Activists say that despite Chile's economic growth, the Indians have been left largely landless, impoverished and victims of police repression.

The government rejected Ms Troncoso's original demands, including the release of Mapuche "political prisoners" and the "demilitarisation" of Mapuche zones in the south. Under the agreement, Ms Troncoso will serve out the remaining five years of her sentence in a police work camp in the south and will be allowed to go home on weekends. Two other imprisoned Mapuche militants received similar benefits as part of the deal worked out through a Roman Catholic bishop.
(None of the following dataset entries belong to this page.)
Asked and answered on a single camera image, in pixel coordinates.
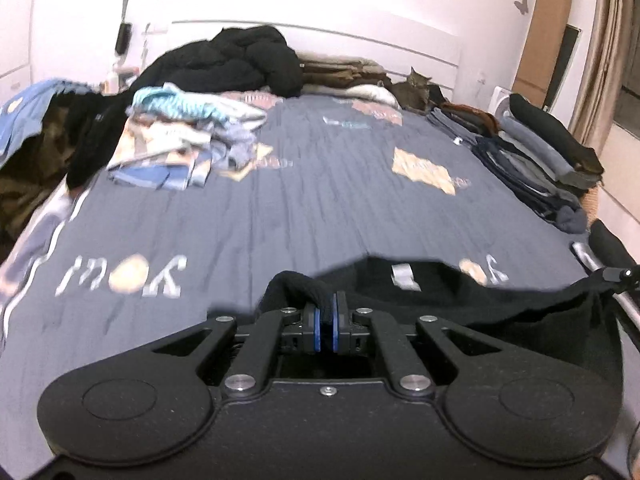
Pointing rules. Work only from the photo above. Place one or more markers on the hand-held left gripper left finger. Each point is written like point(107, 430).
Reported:
point(316, 330)

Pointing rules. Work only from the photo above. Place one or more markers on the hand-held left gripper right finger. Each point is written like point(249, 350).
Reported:
point(340, 330)

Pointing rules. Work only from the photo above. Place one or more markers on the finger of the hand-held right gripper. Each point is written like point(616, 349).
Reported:
point(622, 278)

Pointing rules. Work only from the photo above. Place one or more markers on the black sweatshirt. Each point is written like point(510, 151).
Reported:
point(450, 305)

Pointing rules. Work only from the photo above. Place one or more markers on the stack of folded clothes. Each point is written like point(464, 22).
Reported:
point(525, 160)

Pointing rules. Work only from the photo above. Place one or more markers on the black folded garment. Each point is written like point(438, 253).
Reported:
point(612, 250)

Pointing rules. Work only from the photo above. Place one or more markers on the white grey folded garment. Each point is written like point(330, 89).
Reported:
point(587, 260)

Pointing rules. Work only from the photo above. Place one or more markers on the grey printed bed quilt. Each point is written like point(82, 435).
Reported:
point(300, 200)

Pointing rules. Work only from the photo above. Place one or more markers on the dark window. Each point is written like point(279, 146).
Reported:
point(629, 100)

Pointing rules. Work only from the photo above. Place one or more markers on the white fan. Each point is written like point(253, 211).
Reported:
point(500, 102)

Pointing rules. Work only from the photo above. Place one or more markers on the black flat board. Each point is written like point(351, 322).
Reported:
point(565, 70)

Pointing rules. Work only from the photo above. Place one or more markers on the beige curtain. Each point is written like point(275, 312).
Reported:
point(605, 50)

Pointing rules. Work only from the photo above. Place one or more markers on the pastel patterned garments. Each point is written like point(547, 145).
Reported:
point(170, 150)

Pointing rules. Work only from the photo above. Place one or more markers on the white folded cloth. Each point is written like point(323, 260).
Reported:
point(372, 95)

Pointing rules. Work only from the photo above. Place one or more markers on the tabby cat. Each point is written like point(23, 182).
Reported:
point(415, 90)

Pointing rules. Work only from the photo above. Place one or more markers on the tall cardboard roll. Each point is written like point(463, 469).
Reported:
point(542, 35)

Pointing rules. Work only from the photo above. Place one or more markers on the brown folded blanket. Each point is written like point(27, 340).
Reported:
point(340, 72)

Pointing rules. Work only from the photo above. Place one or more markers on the turquoise striped garment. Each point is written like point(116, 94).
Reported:
point(175, 102)

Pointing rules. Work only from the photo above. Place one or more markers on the black puffer jacket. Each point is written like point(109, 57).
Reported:
point(225, 60)

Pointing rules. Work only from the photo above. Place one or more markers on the white headboard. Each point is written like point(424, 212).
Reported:
point(375, 45)

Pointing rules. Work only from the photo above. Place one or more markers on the black crumpled garment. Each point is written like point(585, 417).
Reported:
point(95, 135)

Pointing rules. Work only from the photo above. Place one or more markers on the clear bedside bottle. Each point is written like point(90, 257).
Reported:
point(112, 81)

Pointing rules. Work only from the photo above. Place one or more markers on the dark brown coat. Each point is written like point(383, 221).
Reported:
point(30, 180)

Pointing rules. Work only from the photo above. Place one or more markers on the blue printed blanket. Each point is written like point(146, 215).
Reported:
point(30, 110)

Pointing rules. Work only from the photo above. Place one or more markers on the butterfly wall sticker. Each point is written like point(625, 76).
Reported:
point(522, 5)

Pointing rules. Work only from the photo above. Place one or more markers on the black hanging wall device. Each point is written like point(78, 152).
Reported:
point(122, 39)
In addition, President Bachelet named a new commissioner charged with finding ways to improve the lives of Chile's Indian minority. Census figures show that less than 5 per cent of the nation's residents describe themselves as indigenous.

The deal immediately came under attack from the conservative opposition to the president, who heads the governing centre-left coalition.

"You can't pretend the law applies in some parts of the country and not in other parts," Senator Jovino Novoa told reporters, calling the agreement a reward for violence.

Ms Troncoso (38) ended her fast on Monday, 111 days after she began taking only liquids. She is being held at a hospital in the south. Last week, police doctors fearing for her life began providing her with an intravenous mix of nutrients. Friends and her father described Ms Troncoso as weak but lucid.

She is a non-Indian former theology student from Santiago who has been a long-time advocate for the Mapuche cause.